It is useful to examine the gendered hierarchies embedded in the organisations that have historically
produced mediated sports discourse. In newspapers – the first places where sports journalism was
practised – the sports desk developed as a semi-autonomous entity presided over by a male, usually
Anglo-Celtic editor (in the Anglosphere). Most of the journalists who were hired were men, and most
of the sports that they covered were male-dominated. As noted earlier, there have been attempts by some
commercial media organisations to employ female sports editors and journalists, not least because of the
logic of sport media market expansion. Public service broadcasters, such as the BBC and the Australian
Broadcasting Corporation (ABC), have also taken significant steps to diversify their sports journalism
workforce, at least along gender lines. Nonetheless, especially in societies such as Poland, where the
socially conservative legacy of Catholicism is still felt, the inequitable gender order is still evident in
sports journalism in terms of occupational levels, sexualised conduct and lack of accommodation of the
structure of many women’s lives as primary care-givers (Organista and Mazur, 2019).

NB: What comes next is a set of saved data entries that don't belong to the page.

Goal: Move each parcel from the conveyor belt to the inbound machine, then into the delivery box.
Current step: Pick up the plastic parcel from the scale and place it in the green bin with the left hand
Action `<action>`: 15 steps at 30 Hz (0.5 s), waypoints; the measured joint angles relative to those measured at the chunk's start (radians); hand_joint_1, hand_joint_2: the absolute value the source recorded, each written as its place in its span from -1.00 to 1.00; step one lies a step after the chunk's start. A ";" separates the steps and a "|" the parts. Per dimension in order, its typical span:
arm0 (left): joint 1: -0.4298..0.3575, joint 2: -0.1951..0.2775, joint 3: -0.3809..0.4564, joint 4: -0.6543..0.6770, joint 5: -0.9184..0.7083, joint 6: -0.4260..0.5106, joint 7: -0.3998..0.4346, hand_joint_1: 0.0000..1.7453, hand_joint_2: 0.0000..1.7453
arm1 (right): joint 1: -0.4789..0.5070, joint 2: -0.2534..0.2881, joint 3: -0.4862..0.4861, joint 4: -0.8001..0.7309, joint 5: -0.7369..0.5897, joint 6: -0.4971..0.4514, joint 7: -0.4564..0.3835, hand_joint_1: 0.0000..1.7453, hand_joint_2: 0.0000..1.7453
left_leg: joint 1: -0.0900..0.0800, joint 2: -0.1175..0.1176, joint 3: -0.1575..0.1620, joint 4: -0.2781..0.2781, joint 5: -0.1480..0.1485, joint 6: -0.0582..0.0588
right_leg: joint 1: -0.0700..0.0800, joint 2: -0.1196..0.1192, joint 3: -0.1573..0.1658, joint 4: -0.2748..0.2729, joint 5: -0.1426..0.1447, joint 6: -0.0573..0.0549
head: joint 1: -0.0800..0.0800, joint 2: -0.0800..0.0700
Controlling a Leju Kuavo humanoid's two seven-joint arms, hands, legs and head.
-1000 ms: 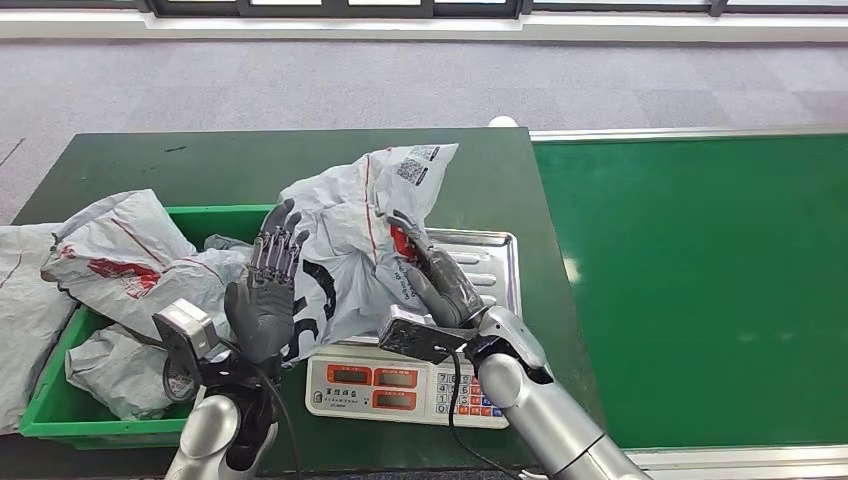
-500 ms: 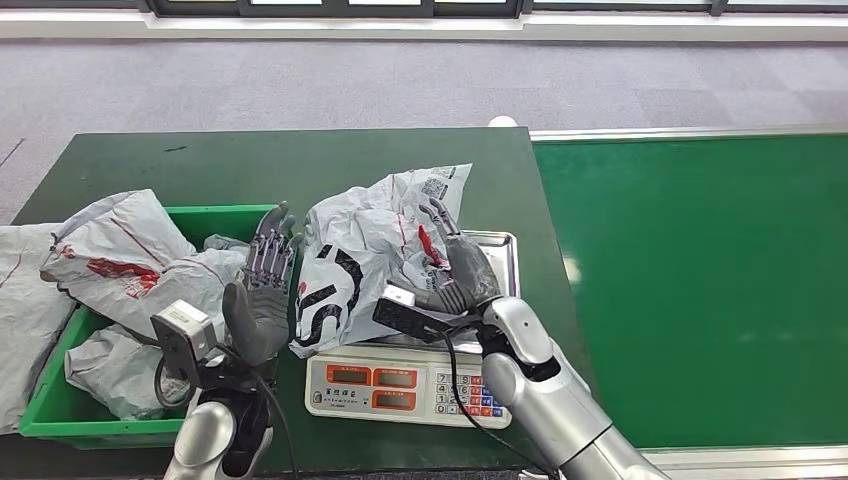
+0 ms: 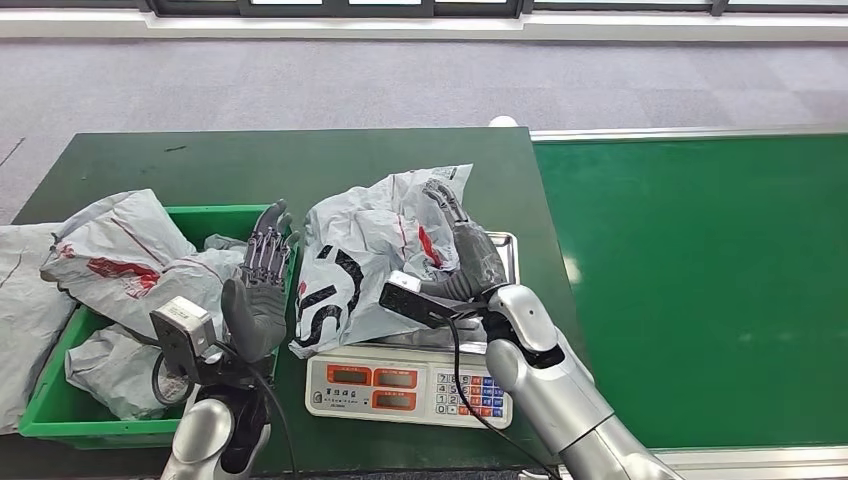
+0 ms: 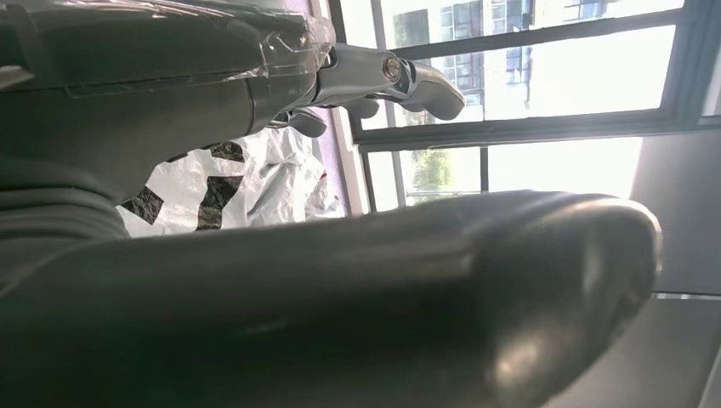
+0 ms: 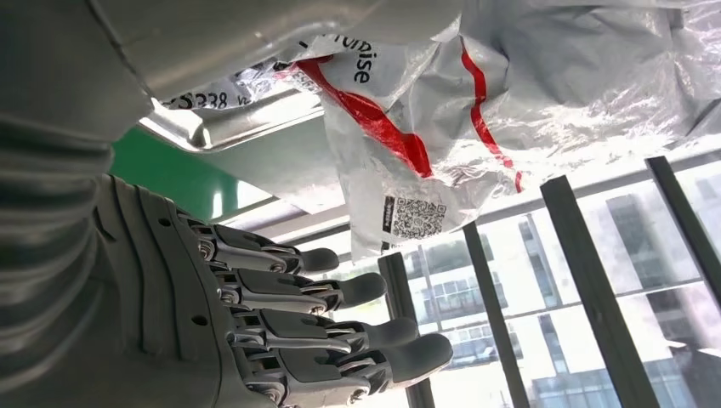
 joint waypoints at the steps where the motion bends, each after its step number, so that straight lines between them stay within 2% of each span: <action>1: 0.000 0.000 0.001 0.000 -0.013 0.006 0.002 -1.00 -1.00 | 0.003 0.001 -0.002 -0.004 0.001 -0.027 -0.011 -1.00 1.00 | 0.000 0.000 0.000 0.000 0.000 0.000 | 0.000 0.000 0.000 0.000 0.000 0.000 | 0.000 0.000; 4: -0.010 0.000 0.001 0.003 -0.105 0.041 0.005 -1.00 -1.00 | 0.030 0.002 -0.019 -0.053 -0.003 -0.196 -0.103 -1.00 1.00 | 0.000 0.000 0.000 0.000 0.000 0.000 | 0.000 0.000 -0.001 0.000 0.000 0.000 | 0.000 0.000; 7: -0.052 0.000 -0.011 0.027 -0.256 0.094 0.023 -1.00 -1.00 | 0.097 0.004 -0.046 -0.179 -0.027 -0.336 -0.269 -1.00 1.00 | 0.000 -0.001 0.000 0.000 0.000 0.000 | 0.000 -0.001 -0.002 0.000 0.000 0.000 | 0.000 0.000; 11: -0.140 0.001 -0.056 0.108 -0.463 0.163 0.065 -1.00 -1.00 | 0.251 0.051 -0.139 -0.421 -0.116 -0.372 -0.602 -1.00 1.00 | 0.000 -0.001 -0.001 0.000 -0.001 0.000 | 0.000 -0.001 -0.001 0.000 0.000 0.000 | 0.000 0.000; 13: -0.179 0.002 -0.083 0.156 -0.531 0.171 0.084 -1.00 -1.00 | 0.319 0.073 -0.185 -0.519 -0.160 -0.372 -0.686 -1.00 1.00 | 0.000 -0.001 -0.001 0.000 -0.001 0.000 | 0.000 -0.001 -0.001 0.000 -0.001 0.000 | 0.000 0.000; 15: -0.209 0.004 -0.111 0.206 -0.587 0.169 0.101 -1.00 0.00 | 0.373 0.081 -0.212 -0.600 -0.194 -0.372 -0.709 -1.00 1.00 | 0.000 0.000 -0.001 0.000 -0.001 -0.001 | 0.000 0.000 -0.001 -0.001 -0.001 0.000 | 0.000 0.000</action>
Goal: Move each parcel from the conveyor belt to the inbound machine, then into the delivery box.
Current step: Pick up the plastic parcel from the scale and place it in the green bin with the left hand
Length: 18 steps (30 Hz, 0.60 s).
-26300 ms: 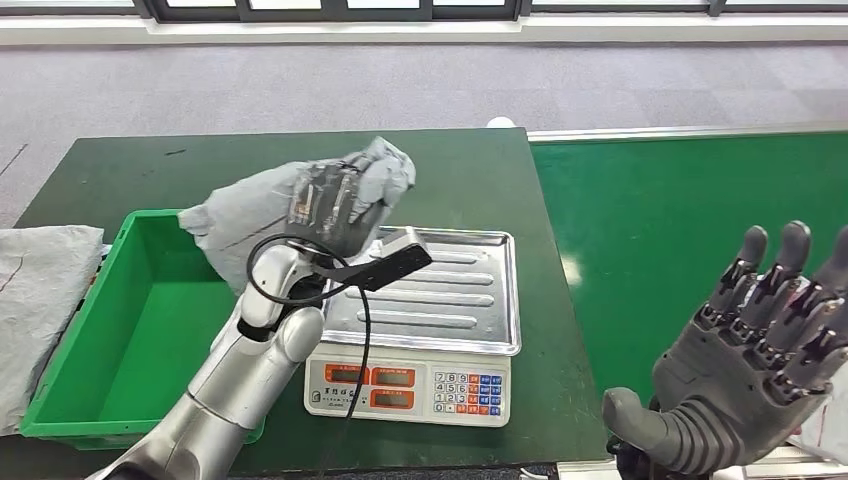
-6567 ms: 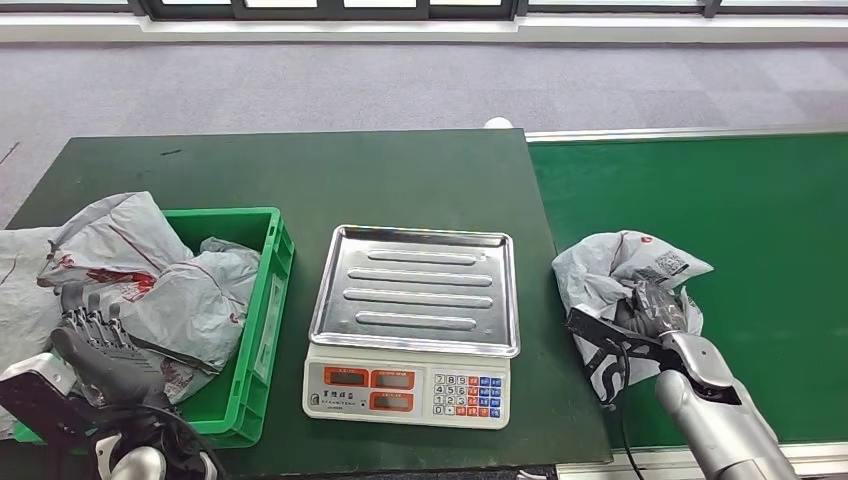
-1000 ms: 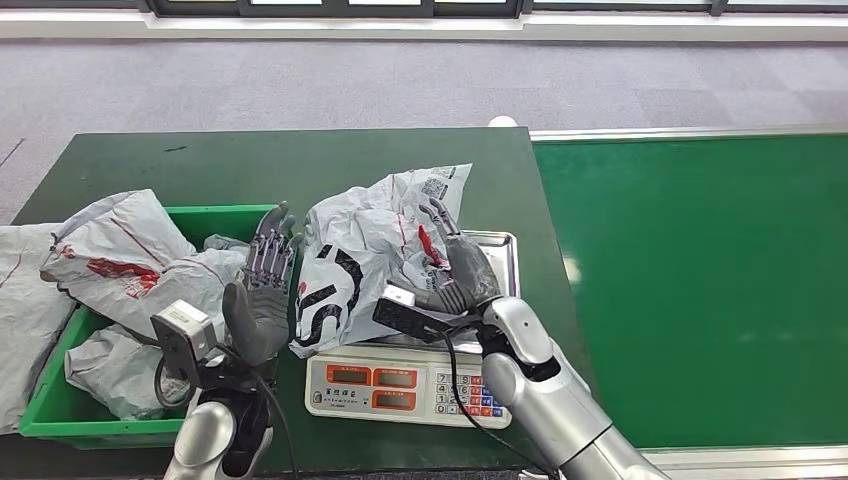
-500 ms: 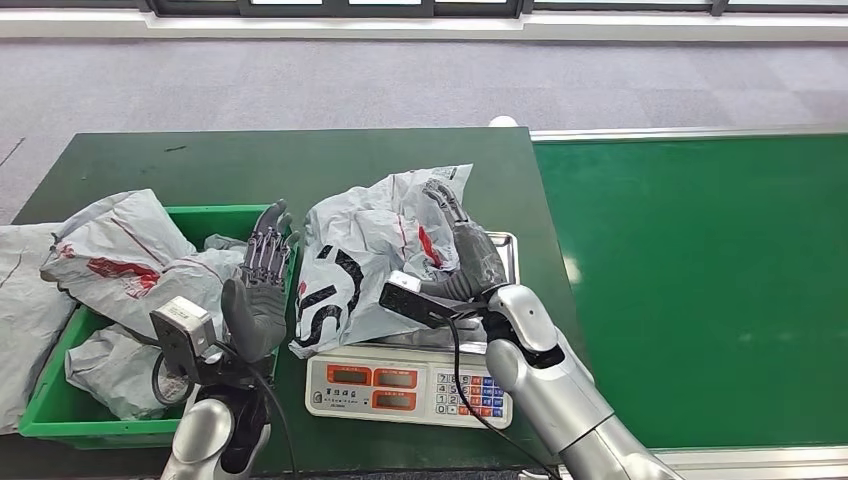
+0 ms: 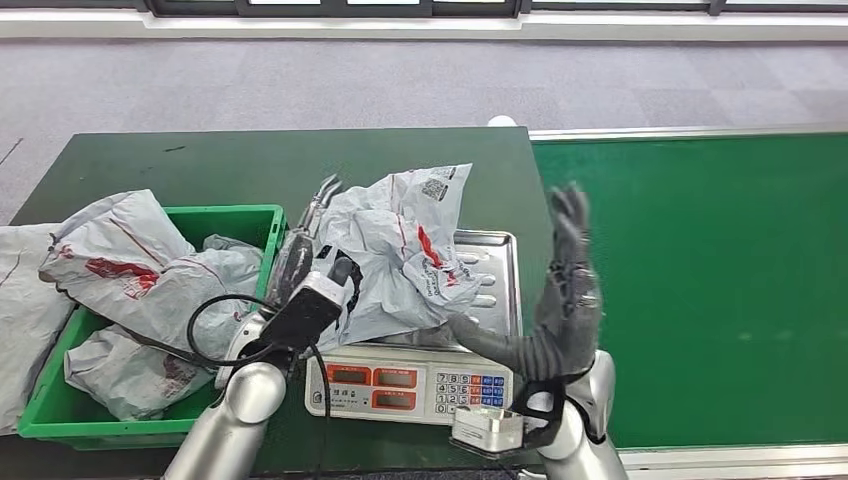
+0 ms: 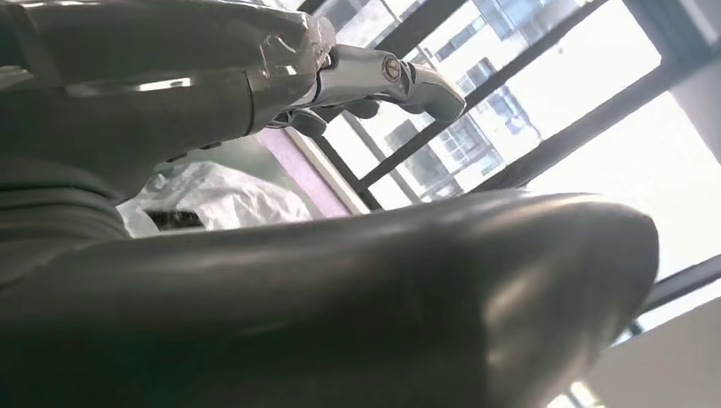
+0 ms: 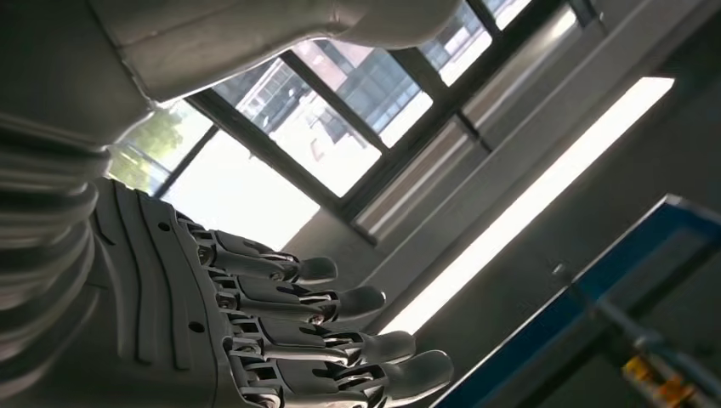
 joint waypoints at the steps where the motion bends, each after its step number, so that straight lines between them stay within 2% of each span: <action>1: -0.013 0.001 -0.015 0.025 -0.026 -0.004 0.009 -1.00 0.50 | 0.022 0.001 -0.008 -0.032 -0.017 0.000 -0.003 -1.00 1.00 | 0.000 0.001 0.000 0.000 0.000 0.000 | 0.000 0.000 0.000 0.000 0.000 0.000 | 0.000 0.000; 2: -0.026 0.002 -0.032 0.052 -0.051 -0.011 0.020 -1.00 1.00 | 0.041 0.001 -0.013 -0.062 -0.036 0.000 -0.005 -1.00 1.00 | 0.000 0.001 0.000 0.000 0.000 0.000 | 0.000 0.000 -0.001 0.000 0.000 0.000 | 0.000 0.000; 10: -0.131 -0.004 -0.170 0.298 -0.190 -0.130 0.079 -1.00 1.00 | 0.089 -0.004 -0.017 -0.133 -0.140 0.002 -0.006 -1.00 1.00 | 0.000 0.003 0.000 0.000 0.001 0.000 | 0.000 0.002 -0.001 0.000 0.002 0.001 | 0.000 0.000; 18: -0.231 -0.048 -0.281 0.550 -0.320 -0.147 0.131 -1.00 1.00 | 0.089 -0.004 -0.014 -0.133 -0.143 0.002 -0.006 -1.00 1.00 | 0.000 0.002 0.000 0.000 0.001 0.000 | 0.000 0.002 0.000 0.000 0.002 0.001 | 0.000 0.000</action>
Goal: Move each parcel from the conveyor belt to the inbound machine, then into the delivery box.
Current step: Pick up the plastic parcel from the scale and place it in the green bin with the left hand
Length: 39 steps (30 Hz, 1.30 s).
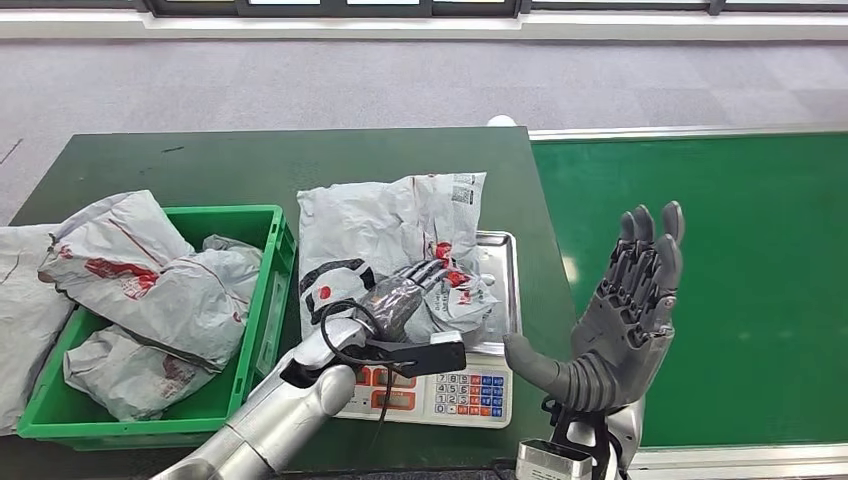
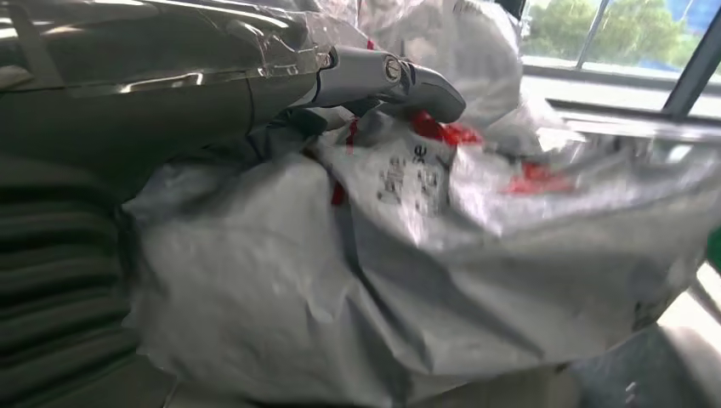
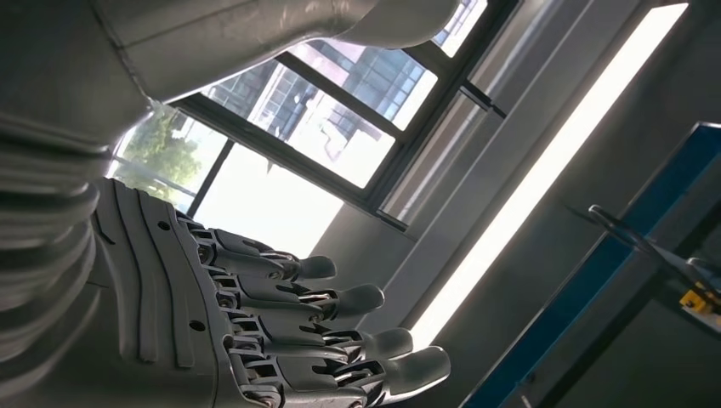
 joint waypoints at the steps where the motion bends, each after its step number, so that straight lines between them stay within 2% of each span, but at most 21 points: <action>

In the terms
proposed by Italian political theorist Antonio Gramsci (Anderson, 2016), these organisational
inequalities reflect the ways in which hegemonic values – in this case masculinist - have shaped the
occupational culture of sports journalism by insinuating themselves into practical consciousness in ways
that simulate ‘consent’. They obdurately resist change by persistent attachment to myths that draw on
the discourse of sport itself as a meritocratic space in which achievement translates into reward
distributed on a ‘level playing field’. Similarly, within a Bourdieusian framework, sport and media’s
‘field of struggles’ (Bourdieu and Wacquant, 1992: 101) has experienced intensified contestation over
its once-unspoken principles underlying the allocation of social, economic and cultural capital and the
construction of the habitus of the sports journalist (Bennett et al, 2020).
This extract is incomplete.